Charles Augustus Cheever (September 7, 1852 – May 2, 1900) was an American industrialist and inventor. He was affiliated with Alexander Graham Bell and Thomas Edison improving their inventions. He patented 100 of these improvements, most related to the telephone. Cheever formed the Telephone Company of New York and constructed the first telephone line in New York City. He was disabled early in his life and was an invalid.

== Early life ==
Cheever was born in Boston, Massachusetts, on September 7, 1852. His parents moved to New York when he was around five years old. His father was John Haven Cheever, president of New York Belting and Packing company, and his mother was Anna Elizabeth (Nee Dow) Cheever. He was paralyzed from his waist down at an early age because of a physical development problem. Cheever was about 4 ft in height and weighed only 70 lbs as an adult. He had to be carried around by a male assistant all the time as he was not able to walk.

== Mid life ==
Cheever became a successful businessman and entrepreneur. He was a fruitful inventor of many items run by electricity and was able to turn them into successful business enterprises. He patented electric rock drills, electrical improvements to elevators, telephone appliances and electric fire engines. Of his 100 patents most were telephone improvements. Cheever was also intrigued with Edison's phonograph. He helped form the North American Phonograph Company and organized firms throughout the United States to promote Edison's advanced commercial version of the phonograph.

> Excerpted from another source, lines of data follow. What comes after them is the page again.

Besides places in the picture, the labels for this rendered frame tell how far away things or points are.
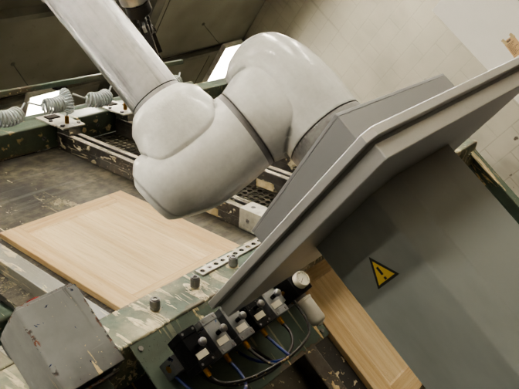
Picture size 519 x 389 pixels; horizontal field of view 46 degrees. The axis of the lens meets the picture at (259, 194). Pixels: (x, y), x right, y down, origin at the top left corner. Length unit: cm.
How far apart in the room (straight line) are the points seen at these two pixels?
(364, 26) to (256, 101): 656
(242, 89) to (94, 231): 94
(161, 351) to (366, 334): 90
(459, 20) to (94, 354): 467
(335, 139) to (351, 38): 685
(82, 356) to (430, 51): 639
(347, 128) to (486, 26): 451
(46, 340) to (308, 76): 62
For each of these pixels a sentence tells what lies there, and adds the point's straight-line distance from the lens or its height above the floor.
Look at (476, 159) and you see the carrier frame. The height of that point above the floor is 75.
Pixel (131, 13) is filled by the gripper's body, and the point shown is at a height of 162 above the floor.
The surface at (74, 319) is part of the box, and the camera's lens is 113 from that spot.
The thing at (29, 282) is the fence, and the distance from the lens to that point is 163.
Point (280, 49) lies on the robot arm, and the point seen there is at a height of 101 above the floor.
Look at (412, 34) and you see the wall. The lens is 726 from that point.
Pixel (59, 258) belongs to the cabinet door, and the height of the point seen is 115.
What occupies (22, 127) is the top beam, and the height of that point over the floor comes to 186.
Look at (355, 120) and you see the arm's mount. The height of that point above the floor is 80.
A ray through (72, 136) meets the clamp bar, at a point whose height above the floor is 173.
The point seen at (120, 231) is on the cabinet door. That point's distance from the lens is 187.
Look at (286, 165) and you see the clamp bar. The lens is 236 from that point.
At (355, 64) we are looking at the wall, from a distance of 773.
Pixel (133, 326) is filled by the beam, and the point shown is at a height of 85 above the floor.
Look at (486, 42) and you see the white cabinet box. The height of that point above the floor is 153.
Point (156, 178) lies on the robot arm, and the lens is 104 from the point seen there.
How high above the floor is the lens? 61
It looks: 13 degrees up
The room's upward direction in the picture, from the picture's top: 38 degrees counter-clockwise
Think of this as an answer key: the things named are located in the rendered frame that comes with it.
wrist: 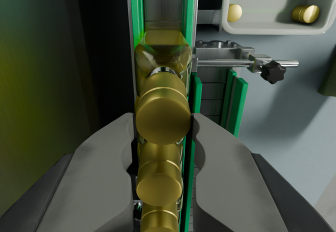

Cheever became acquainted with Bell when his invention of the telephone was in its infancy and considered nothing but a novelty item. He was intrigued by it. Cheever went about figuring out how Bell's invention could be beneficial. He constructed and owned the first telephone line in New York City. It was wired from where he lived at 89 Fifth avenue to where E. N. Dickerson lived on Thirty-fourth street. That wired connection showed potential of greater uses for the telephone. Cheever then experimented with a telephone line from his office in the Tribune Building with one to the American Institute Fair to demonstrate commercial usage. He showed the quality of the sound traveling on telephone lines to be good by demonstrating the playing of the band at the Fair reproduced at his office.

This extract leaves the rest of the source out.